PROBLEM TO WORK ON: Which lines of the material hold the word "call"? Copy each one.
DATASET SECTION START
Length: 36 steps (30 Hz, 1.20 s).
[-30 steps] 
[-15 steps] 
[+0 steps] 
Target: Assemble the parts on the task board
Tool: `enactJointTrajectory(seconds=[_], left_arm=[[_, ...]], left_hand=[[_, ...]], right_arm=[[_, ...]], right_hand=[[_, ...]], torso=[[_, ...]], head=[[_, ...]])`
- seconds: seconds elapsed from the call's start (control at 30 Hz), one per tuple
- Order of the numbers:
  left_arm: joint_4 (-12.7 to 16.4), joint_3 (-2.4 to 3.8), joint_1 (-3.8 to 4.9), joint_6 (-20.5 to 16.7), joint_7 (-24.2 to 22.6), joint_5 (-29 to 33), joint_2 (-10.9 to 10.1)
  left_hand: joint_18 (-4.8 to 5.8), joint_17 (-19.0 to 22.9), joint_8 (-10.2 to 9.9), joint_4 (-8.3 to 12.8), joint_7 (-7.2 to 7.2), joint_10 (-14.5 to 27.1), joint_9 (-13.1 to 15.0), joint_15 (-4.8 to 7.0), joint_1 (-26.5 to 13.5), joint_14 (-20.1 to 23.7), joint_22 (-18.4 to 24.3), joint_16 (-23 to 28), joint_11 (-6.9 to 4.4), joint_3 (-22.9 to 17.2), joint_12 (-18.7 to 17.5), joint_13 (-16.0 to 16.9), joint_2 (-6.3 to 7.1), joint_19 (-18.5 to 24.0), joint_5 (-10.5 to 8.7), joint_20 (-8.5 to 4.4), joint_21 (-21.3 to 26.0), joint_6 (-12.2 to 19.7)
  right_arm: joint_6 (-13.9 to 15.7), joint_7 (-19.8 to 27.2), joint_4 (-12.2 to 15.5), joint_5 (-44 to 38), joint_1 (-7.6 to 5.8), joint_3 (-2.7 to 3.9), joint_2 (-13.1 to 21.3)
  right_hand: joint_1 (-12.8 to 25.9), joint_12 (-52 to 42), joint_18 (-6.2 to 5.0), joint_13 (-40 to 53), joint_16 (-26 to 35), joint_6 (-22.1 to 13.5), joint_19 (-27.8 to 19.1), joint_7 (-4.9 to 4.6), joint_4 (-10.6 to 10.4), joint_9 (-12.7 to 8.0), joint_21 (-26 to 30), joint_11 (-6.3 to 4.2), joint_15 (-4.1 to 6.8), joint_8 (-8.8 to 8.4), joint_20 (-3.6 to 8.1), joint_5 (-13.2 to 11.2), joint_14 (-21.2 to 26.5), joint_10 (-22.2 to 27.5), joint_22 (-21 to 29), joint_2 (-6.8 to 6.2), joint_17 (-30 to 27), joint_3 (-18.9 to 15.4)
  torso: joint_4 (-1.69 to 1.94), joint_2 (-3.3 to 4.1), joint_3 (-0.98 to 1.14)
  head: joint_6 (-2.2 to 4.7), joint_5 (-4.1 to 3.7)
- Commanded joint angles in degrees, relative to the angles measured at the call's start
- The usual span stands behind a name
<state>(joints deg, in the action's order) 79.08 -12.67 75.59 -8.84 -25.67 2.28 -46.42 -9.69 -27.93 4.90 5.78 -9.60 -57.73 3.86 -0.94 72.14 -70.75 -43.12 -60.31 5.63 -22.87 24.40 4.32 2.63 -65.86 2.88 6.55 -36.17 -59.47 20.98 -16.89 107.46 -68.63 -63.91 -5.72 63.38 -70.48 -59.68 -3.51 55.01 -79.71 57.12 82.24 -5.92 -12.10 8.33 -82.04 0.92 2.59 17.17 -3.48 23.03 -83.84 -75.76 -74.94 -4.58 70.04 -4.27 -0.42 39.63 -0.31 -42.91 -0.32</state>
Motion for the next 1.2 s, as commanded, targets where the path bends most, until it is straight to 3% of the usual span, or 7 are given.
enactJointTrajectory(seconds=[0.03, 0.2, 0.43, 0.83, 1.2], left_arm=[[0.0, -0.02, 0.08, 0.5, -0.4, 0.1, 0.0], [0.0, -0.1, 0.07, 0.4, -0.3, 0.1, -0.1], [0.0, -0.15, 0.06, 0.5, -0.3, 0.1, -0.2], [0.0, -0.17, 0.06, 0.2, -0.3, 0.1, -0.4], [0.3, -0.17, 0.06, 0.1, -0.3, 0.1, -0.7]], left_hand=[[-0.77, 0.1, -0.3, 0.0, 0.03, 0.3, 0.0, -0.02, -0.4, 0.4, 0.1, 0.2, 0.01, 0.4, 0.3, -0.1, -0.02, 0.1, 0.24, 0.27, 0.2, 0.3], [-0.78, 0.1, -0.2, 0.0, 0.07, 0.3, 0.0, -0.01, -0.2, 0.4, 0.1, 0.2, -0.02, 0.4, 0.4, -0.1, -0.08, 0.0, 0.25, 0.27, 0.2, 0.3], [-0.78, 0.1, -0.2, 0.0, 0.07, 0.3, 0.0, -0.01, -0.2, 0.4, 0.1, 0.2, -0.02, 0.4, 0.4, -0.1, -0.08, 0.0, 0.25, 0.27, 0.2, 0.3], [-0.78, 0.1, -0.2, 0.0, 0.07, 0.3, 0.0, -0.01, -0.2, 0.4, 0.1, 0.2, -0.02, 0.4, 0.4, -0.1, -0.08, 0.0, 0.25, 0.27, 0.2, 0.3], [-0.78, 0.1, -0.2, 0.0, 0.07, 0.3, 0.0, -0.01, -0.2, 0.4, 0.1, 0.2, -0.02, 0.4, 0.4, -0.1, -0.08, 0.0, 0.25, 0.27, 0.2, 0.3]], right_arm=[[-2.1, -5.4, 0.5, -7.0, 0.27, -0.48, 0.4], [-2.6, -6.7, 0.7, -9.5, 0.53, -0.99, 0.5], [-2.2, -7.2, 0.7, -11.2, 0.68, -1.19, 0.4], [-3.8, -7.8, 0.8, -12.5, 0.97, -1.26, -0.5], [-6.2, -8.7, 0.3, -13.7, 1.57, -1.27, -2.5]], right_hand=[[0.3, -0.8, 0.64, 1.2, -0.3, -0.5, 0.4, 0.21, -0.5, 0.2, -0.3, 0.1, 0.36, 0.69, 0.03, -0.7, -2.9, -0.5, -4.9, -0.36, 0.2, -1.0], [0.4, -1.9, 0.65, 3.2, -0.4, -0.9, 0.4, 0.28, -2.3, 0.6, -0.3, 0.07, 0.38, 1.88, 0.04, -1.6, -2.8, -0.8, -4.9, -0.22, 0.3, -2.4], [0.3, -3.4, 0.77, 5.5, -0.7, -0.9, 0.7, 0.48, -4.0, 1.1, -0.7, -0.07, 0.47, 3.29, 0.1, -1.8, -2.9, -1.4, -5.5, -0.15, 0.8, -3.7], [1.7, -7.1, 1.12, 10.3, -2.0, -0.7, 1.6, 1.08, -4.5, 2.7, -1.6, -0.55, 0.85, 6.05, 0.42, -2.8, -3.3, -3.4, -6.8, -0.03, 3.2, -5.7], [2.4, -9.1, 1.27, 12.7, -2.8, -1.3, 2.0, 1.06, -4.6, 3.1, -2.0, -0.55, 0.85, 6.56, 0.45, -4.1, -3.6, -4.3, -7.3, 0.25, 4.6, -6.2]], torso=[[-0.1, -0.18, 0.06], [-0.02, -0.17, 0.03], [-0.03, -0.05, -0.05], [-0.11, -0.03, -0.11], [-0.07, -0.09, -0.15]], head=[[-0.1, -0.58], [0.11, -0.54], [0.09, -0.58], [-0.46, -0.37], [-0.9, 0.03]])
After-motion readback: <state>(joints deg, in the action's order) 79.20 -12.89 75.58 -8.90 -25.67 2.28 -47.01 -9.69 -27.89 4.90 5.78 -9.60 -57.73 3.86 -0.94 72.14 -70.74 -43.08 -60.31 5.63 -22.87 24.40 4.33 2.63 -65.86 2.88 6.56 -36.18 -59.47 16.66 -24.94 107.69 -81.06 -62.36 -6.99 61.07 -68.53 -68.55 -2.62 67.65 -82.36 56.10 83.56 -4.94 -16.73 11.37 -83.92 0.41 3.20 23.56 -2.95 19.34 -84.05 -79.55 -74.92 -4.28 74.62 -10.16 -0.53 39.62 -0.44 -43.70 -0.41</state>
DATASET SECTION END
WRITTEN ANSWER:
- seconds: seconds elapsed from the call's start (control at 30 Hz), one per tuple
- Commanded joint angles in degrees, relative to the angles measured at the call's start

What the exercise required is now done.